- Cooper Cooper
- Coordinates: 44°59′50″N 67°26′21″W﻿ / ﻿44.99722°N 67.43917°W
- Country: United States
- State: Maine
- County: Washington

Area
- • Total: 32.57 sq mi (84.36 km^{2})
- • Land: 30.71 sq mi (79.54 km^{2})
- • Water: 1.86 sq mi (4.82 km^{2})
- Elevation: 345 ft (105 m)

Population (2020)
- • Total: 168
- • Density: 5.4/sq mi (2.1/km^{2})
- Time zone: UTC-5 (Eastern (EST))
- • Summer (DST): UTC-4 (EDT)
- ZIP code: 04657
- Area code: 207
- FIPS code: 23-14100
- GNIS feature ID: 582417
- Website: www.coopermaine.com

= Cooper, Maine =

Town in Maine, United States

Cooper is a town in Washington County, Maine, United States. The community was named after General John Cooper, a landowner. The population was 168 at the 2020 census.

==Geography==
According to the United States Census Bureau, the town has a total area of 32.57 sqmi, of which 30.71 sqmi is land and 1.86 sqmi is water.

==Demographics==

Historical population
| Census | Pop. | Note | %± |
| 1830 | 396 |  | — |
| 1840 | 657 |  | 65.9% |
| 1850 | 562 |  | −14.5% |
| 1860 | 468 |  | −16.7% |
| 1870 | 360 |  | −23.1% |
| 1880 | 346 |  | −3.9% |
| 1890 | 264 |  | −23.7% |
| 1900 | 207 |  | −21.6% |
| 1910 | 190 |  | −8.2% |
| 1920 | 197 |  | 3.7% |
| 1930 | 153 |  | −22.3% |
| 1940 | 178 |  | 16.3% |
| 1950 | 128 |  | −28.1% |
| 1960 | 106 |  | −17.2% |
| 1970 | 88 |  | −17.0% |
| 1980 | 105 |  | 19.3% |
| 1990 | 124 |  | 18.1% |
| 2000 | 145 |  | 16.9% |
| 2010 | 154 |  | 6.2% |
| 2020 | 168 |  | 9.1% |
U.S. Decennial Census

===2010 census===
As of the census of 2010, there were 154 people, 66 households, and 47 families living in the town. The population density was 5.0 PD/sqmi. There were 167 housing units at an average density of 5.4 /sqmi. The racial makeup of the town was 98.1% White, 0.6% African American, and 1.3% Native American. Hispanic or Latino of any race were 0.6% of the population.

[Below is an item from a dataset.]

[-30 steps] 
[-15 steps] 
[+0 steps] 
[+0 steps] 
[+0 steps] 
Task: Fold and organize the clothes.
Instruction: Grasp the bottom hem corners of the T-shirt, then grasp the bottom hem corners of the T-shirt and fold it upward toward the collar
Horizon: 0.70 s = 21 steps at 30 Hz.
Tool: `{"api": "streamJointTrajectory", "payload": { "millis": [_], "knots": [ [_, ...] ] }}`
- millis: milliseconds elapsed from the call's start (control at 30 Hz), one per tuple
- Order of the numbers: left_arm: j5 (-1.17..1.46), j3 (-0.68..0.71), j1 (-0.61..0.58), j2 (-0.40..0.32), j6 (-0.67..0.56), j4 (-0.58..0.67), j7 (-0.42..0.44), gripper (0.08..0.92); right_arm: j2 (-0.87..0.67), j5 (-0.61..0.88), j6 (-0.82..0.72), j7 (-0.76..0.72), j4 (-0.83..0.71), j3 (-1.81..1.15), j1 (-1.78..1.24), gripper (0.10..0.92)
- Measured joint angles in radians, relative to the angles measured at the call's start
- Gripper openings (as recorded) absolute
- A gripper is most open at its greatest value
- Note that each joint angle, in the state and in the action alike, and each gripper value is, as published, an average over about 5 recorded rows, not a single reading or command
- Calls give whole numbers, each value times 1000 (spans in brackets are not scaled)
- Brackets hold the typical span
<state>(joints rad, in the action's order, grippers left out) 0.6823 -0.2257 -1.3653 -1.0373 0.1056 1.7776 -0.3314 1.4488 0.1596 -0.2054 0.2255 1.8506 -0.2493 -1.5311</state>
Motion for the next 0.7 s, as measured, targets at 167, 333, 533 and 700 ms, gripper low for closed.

There were 66 households, of which 21.2% had children under the age of 18 living with them, 62.1% were married couples living together, 6.1% had a female householder with no husband present, 3.0% had a male householder with no wife present, and 28.8% were non-families. 19.7% of all households were made up of individuals, and 6% had someone living alone who was 65 years of age or older. The average household size was 2.33 and the average family size was 2.70.

The median age in the town was 51.6 years. 16.9% of residents were under the age of 18; 5.7% were between the ages of 18 and 24; 16.8% were from 25 to 44; 40.3% were from 45 to 64; and 20.1% were 65 years of age or older. The gender makeup of the town was 51.3% male and 48.7% female.

===2000 census===
As of the census of 2000, there were 145 people, 56 households, and 42 families living in the town. The population density was 4.7 PD/sqmi. There were 160 housing units at an average density of 5.1 /sqmi. The racial makeup of the town was 96.55% White, 1.38% African American, 0.69% Asian, and 1.38% from two or more races.

There were 56 households, out of which 33.9% had children under the age of 18 living with them, 60.7% were married couples living together, 3.6% had a female householder with no husband present, and 25.0% were non-families. 19.6% of all households were made up of individuals, and 5.4% had someone living alone who was 65 years of age or older. The average household size was 2.59 and the average family size was 2.93.

In the town, the population was spread out, with 24.8% under the age of 18, 6.9% from 18 to 24, 29.0% from 25 to 44, 26.9% from 45 to 64, and 12.4% who were 65 years of age or older. The median age was 40 years. For every 100 females, there were 93.3 males. For every 100 females age 18 and over, there were 105.7 males.

The median income for a household in the town was $33,125, and the median income for a family was $41,042. Males had a median income of $26,563 versus $30,417 for females. The per capita income for the town was $14,353. There were 5.4% of families and 8.8% of the population living below the poverty line, including no under eighteens and 9.5% of those over 64.